Work to be completed:
Pictures in the data should be dropped; transcribe exactly the lines from the one that has "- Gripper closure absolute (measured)" through the one that has "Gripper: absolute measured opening".

Supplied data:
-*-

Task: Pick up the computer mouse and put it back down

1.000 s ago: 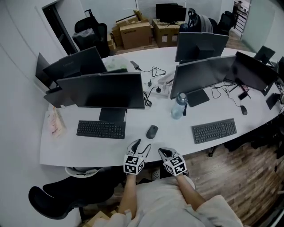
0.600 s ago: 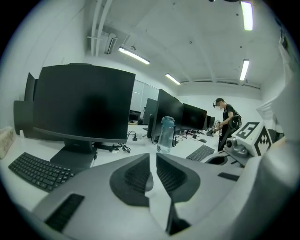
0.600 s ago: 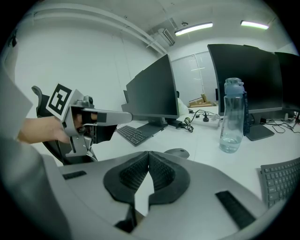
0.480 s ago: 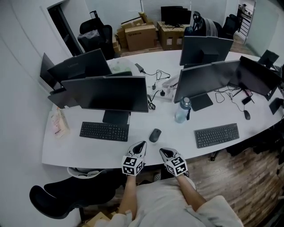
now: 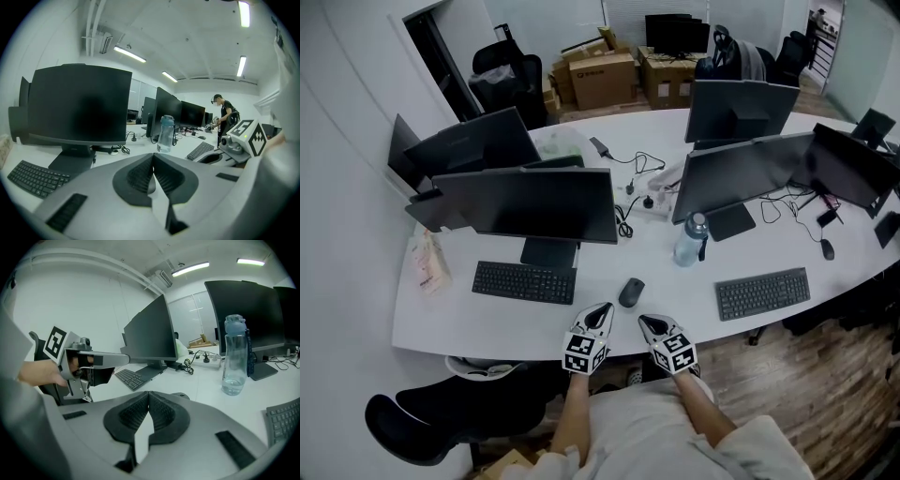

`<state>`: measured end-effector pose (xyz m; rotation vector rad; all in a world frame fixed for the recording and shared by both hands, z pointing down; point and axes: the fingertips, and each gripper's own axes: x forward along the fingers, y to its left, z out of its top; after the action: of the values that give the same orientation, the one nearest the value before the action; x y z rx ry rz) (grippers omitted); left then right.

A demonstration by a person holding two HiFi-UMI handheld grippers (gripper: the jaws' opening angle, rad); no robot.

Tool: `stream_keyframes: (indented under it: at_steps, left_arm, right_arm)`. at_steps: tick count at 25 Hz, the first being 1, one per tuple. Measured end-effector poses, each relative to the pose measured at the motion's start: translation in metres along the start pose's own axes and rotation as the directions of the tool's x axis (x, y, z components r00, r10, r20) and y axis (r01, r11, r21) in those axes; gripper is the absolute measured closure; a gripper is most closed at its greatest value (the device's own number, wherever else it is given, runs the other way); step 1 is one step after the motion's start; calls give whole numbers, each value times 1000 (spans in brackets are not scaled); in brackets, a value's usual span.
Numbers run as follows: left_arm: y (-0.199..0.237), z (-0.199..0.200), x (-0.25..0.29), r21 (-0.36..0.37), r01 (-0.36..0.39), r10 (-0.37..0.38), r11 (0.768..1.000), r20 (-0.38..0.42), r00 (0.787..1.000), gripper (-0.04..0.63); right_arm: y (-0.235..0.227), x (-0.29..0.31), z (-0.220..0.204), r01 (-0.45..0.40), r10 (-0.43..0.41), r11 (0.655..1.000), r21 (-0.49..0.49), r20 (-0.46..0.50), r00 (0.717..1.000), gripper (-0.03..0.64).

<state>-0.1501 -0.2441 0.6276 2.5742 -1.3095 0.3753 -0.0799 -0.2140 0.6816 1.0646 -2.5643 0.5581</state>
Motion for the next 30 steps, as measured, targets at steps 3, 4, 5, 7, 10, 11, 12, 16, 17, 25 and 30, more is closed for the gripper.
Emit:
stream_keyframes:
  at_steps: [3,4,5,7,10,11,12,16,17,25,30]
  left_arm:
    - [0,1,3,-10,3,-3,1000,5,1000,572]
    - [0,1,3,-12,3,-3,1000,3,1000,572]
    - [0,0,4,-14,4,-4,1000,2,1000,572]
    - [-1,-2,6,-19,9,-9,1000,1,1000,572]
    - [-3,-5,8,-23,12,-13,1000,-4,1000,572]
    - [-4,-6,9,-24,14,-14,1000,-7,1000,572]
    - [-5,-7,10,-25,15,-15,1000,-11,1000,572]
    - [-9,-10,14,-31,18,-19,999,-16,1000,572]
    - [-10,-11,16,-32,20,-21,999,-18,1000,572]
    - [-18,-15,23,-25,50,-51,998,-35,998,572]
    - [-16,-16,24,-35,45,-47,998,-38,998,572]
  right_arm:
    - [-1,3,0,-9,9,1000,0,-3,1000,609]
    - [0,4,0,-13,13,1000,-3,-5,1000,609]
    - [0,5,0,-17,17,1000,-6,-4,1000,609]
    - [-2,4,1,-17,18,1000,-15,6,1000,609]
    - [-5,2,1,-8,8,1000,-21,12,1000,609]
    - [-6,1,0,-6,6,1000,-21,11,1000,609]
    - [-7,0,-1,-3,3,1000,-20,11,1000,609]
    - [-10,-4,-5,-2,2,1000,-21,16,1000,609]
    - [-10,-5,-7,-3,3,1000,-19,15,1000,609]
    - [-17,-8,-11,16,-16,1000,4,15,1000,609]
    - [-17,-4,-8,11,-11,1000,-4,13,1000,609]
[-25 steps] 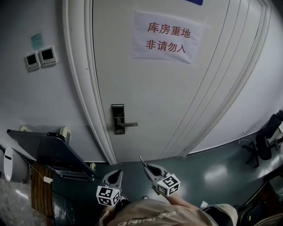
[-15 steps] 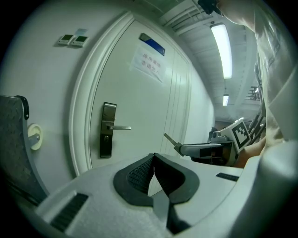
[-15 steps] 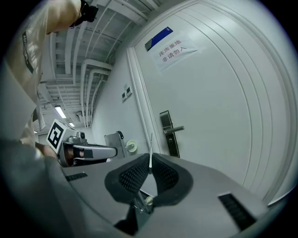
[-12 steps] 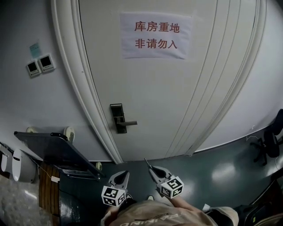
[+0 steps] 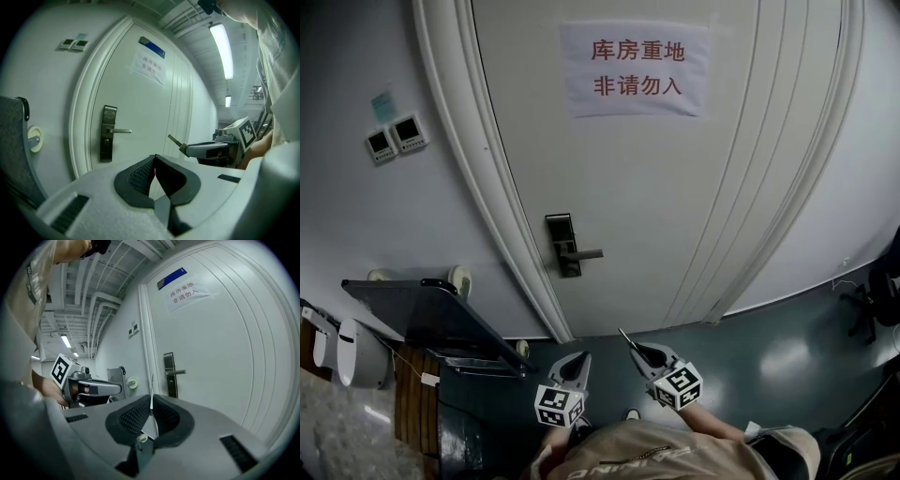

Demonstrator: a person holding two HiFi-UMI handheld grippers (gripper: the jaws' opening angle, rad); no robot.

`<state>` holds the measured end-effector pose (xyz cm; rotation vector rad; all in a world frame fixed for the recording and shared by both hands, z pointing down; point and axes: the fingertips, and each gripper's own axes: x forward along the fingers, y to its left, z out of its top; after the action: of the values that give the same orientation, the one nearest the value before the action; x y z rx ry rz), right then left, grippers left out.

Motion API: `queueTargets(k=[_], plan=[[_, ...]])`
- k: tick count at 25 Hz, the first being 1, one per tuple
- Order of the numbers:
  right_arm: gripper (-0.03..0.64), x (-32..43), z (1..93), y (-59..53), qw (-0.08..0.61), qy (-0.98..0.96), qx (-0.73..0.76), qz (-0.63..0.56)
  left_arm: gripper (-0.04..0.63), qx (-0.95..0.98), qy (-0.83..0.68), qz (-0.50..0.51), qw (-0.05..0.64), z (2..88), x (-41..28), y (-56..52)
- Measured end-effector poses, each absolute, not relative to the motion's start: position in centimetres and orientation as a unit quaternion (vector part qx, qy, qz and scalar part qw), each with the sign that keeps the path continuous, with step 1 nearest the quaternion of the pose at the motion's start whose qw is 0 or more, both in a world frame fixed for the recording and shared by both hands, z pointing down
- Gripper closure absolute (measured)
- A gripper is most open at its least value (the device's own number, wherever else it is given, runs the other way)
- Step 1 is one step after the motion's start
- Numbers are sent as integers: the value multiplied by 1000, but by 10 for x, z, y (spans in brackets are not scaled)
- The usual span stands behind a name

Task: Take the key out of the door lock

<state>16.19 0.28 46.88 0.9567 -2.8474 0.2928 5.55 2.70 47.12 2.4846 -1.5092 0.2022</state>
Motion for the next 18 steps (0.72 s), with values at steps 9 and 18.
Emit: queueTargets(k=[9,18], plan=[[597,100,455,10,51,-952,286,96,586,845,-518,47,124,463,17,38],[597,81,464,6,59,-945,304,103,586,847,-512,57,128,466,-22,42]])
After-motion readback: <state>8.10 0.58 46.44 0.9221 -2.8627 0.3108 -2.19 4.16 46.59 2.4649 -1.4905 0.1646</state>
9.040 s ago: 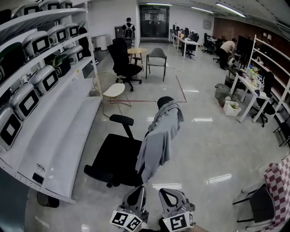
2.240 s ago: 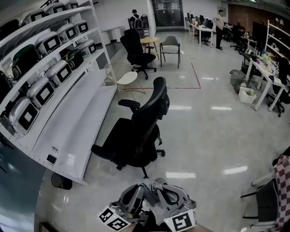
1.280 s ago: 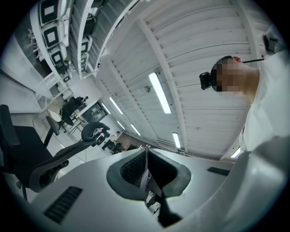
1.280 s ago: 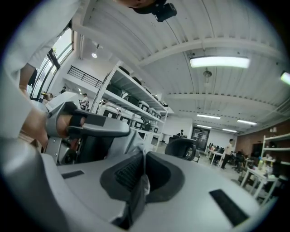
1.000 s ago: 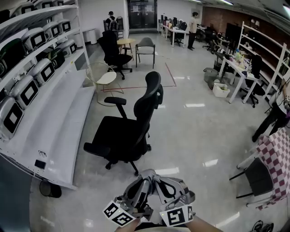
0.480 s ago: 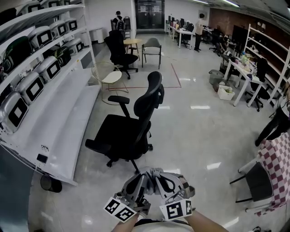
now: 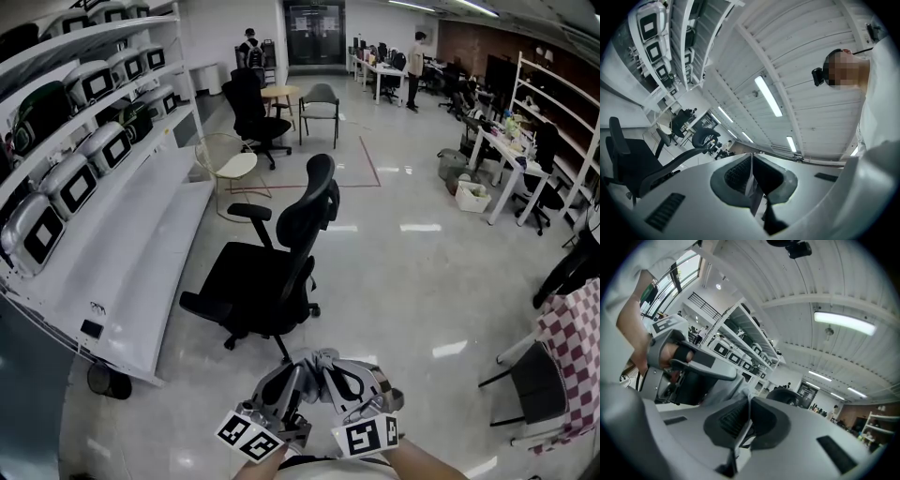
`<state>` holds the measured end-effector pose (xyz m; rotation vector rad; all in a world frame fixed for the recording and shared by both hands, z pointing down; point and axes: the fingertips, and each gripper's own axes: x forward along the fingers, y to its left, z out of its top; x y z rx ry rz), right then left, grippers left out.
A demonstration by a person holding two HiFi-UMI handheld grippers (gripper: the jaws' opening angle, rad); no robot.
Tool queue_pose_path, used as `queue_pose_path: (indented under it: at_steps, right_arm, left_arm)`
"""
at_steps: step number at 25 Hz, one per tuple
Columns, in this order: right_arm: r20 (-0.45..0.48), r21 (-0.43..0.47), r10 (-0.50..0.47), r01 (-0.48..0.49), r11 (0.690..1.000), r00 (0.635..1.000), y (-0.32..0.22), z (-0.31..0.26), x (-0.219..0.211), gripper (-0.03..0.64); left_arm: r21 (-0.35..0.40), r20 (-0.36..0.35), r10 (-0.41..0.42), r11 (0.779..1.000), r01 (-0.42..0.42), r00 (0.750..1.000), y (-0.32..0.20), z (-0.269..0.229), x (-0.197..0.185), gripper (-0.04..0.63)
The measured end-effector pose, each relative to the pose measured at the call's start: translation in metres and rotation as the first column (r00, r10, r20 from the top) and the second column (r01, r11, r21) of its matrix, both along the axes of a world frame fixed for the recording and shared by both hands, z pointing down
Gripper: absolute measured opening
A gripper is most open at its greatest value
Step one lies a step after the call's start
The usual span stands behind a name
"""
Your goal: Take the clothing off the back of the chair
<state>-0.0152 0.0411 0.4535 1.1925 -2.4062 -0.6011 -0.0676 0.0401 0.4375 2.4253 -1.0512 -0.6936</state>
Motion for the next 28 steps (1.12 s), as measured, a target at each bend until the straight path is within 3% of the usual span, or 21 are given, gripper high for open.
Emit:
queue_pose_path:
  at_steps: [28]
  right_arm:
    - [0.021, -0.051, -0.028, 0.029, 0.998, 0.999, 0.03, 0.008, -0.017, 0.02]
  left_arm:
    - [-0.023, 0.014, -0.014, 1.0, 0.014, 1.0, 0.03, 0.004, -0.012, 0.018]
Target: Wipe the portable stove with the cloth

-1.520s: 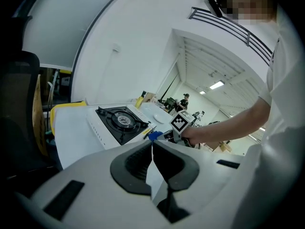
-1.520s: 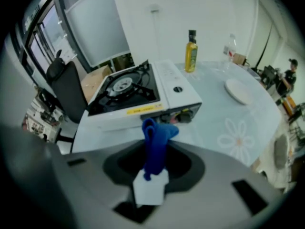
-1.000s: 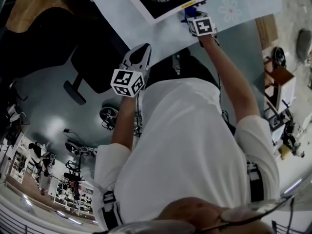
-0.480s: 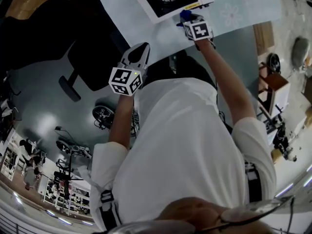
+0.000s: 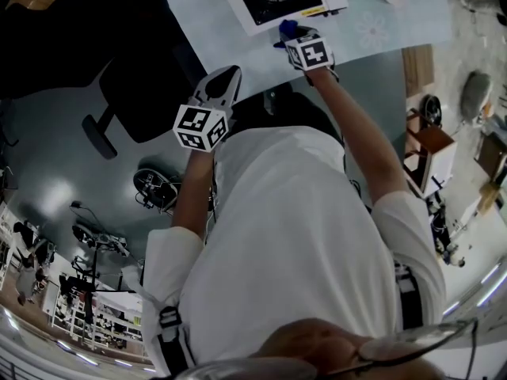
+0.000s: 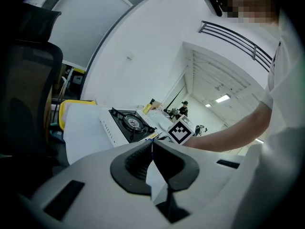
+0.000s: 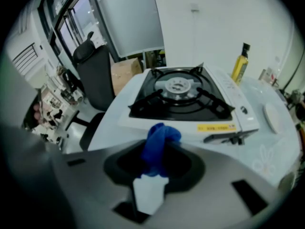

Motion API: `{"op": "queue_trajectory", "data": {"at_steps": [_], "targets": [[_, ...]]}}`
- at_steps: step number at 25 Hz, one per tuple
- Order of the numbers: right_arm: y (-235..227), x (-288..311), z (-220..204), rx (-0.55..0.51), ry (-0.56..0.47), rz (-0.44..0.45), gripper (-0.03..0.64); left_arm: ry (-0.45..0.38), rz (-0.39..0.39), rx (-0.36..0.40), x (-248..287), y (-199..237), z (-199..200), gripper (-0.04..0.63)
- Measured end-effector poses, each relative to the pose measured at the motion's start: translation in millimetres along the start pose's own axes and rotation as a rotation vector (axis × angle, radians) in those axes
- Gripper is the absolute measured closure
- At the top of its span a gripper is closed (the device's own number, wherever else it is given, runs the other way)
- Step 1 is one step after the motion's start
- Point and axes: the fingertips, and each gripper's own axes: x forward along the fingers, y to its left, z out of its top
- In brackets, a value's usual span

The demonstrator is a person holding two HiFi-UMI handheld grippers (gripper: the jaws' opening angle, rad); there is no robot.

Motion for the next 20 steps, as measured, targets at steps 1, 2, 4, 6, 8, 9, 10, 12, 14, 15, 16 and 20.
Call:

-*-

Output for this exercise:
- Gripper closure absolute (measured)
- A gripper is most open at its least value (the device's own number, wherever else it is given, runs the other way)
- Step 1 is one step after the motion's start
- Numbers are sent as integers: the value multiplied by 1000, but by 10 for x, z, y (spans in brackets are not scaled)
- The usual span stands behind a name

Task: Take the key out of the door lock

<state>16.19 0.28 46.88 0.9567 -2.8474 0.2928 5.55 2.70 47.12 2.4846 -1.5092 0.2022</state>
Motion for the next 18 steps (0.72 s), with values at steps 9 and 18.
Emit: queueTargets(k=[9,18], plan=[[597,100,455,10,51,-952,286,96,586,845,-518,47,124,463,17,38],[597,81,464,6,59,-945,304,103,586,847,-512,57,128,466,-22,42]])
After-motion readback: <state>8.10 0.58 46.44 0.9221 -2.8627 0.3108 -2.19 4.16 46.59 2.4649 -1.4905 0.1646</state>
9.040 s ago: 
2.240 s ago: 
1.280 s ago: 
1.280 s ago: 
1.000 s ago: 
0.480 s ago: 
now: 
`<state>` holds the measured end-effector pose (xyz m; rotation vector rad; all in a world frame fixed for the recording and shared by both hands, z pointing down; point and axes: the fingertips, and each gripper's own axes: x forward along the fingers, y to its left, z out of its top; x y z rx ry rz), right then left, grippers left out.
A demonstration by a person holding two HiFi-UMI handheld grippers (gripper: the jaws' opening angle, rad); no robot.
Tool queue_pose_path, used as `queue_pose_path: (indented under it: at_steps, right_arm, left_arm)`
"""
at_steps: step number at 25 Hz, one per tuple
Columns, in this order: right_arm: r20 (-0.45..0.48), r21 (-0.43..0.47), r10 (-0.50..0.47), r01 (-0.48..0.49), r11 (0.690..1.000), r00 (0.635..1.000), y (-0.32..0.22), z (-0.31..0.26), x (-0.219..0.211), gripper (-0.03..0.64); left_arm: r21 (-0.35..0.40), r20 (-0.36..0.35), r10 (-0.41..0.42), r11 (0.779..1.000), r01 (-0.42..0.42), r00 (0.750..1.000), y (-0.32..0.20), z (-0.269..0.229), x (-0.197..0.185), gripper (-0.04..0.63)
The measured end-effector pose, each relative to the pose measured at the call's start: translation in metres and rotation as the first column (r00, r10, r20 from the top) and the second column (r01, r11, r21) of its matrix, both along the axes of a world frame fixed for the recording and shared by both hands, z pointing down
Gripper: absolute measured opening

Nothing further is required of the output.